The AWS documentation is pretty detailed and thorough, but sometime I feel it is overwhelming and at times some important steps/command are deep down somewhere, essentially very hard to find or perhaps missing!! I had a similar experience recently.

I hit upon a low disk warning for the root volume of a production instance. I was nervous, but thankfully AWS EC2 supports on the fly increase of volume size (for the kernel that supports on-line resizing, ofcourse). The other option is obviously to create a new instance with larger volume & switch. Not necessary though!!

The first step was to look for documentation and confirm if my instance type supports it. The very first link Google returned was what I was looking for. My Instances are running Ubuntu (mainly 16.04.2 LTS) and AWS does support on the fly volume changes for this. Hurrah!!
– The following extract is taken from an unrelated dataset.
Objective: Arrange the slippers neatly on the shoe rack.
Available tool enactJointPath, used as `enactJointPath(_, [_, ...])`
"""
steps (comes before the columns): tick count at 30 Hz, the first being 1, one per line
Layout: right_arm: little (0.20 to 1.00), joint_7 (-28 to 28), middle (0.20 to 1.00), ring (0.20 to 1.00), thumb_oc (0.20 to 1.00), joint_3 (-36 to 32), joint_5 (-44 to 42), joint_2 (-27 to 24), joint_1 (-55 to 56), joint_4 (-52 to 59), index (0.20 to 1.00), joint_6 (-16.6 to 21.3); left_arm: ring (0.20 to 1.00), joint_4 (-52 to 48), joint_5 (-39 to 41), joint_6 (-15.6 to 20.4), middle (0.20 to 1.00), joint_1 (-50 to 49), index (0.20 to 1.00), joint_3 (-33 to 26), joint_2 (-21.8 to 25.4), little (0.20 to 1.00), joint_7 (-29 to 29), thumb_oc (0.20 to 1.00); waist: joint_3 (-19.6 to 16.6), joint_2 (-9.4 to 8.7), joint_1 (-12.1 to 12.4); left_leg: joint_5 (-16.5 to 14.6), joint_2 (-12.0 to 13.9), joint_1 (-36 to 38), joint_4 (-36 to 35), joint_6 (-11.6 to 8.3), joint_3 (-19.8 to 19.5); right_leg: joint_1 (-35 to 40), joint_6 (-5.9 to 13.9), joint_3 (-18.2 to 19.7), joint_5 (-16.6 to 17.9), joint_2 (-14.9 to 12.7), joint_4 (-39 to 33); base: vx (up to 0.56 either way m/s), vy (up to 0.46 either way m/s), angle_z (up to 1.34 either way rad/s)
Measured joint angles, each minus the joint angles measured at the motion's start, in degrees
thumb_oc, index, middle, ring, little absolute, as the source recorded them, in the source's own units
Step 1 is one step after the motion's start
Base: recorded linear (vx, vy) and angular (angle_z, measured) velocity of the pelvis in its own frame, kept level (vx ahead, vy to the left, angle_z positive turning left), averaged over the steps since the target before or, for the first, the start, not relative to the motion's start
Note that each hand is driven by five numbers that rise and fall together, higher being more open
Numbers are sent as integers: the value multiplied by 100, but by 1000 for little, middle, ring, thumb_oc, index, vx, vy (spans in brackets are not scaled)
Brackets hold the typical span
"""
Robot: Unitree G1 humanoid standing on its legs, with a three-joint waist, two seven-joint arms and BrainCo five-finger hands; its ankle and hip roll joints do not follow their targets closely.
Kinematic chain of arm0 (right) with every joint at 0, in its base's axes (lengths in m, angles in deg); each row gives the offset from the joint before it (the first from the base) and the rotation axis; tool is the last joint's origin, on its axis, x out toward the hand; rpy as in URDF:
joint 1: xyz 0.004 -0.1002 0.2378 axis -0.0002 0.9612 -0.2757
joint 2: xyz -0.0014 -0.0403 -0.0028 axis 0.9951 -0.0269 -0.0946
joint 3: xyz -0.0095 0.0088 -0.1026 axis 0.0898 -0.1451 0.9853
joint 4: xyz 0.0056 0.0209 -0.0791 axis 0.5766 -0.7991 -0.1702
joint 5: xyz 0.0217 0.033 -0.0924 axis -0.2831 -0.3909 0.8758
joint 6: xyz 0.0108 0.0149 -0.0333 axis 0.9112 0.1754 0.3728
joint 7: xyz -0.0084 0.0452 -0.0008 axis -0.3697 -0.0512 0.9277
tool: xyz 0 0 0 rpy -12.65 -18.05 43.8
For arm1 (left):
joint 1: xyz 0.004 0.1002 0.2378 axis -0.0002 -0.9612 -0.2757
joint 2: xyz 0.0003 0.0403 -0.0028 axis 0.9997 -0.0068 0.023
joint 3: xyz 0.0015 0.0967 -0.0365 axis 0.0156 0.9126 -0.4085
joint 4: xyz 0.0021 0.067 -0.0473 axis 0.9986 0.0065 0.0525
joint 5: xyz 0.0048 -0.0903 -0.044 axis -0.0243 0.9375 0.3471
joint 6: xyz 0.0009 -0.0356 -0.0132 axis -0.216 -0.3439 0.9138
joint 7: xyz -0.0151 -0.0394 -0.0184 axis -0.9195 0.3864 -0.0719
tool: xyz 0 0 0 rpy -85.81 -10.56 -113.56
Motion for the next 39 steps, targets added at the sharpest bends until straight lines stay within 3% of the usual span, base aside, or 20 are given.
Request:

The steps in the AWS documentation are certainly detailed but elongated and scattered. It can take a couple of hours to go through and understand the actual set of steps. Additionally, some commands are missing. Let me put down the exact steps and save some trouble 🙂

  1. Increase the volume size: This can be done using “command line” or the “console“. I prefer the console. The steps on the console link are concise.
  2. Monitor the progress: In the AWS documentation go to the section “To monitor progress of a modification from the console”. Once the state is shown as “completed (100%)” proceed to step #3 below. Tip: I increased size from 30GB to 100GB.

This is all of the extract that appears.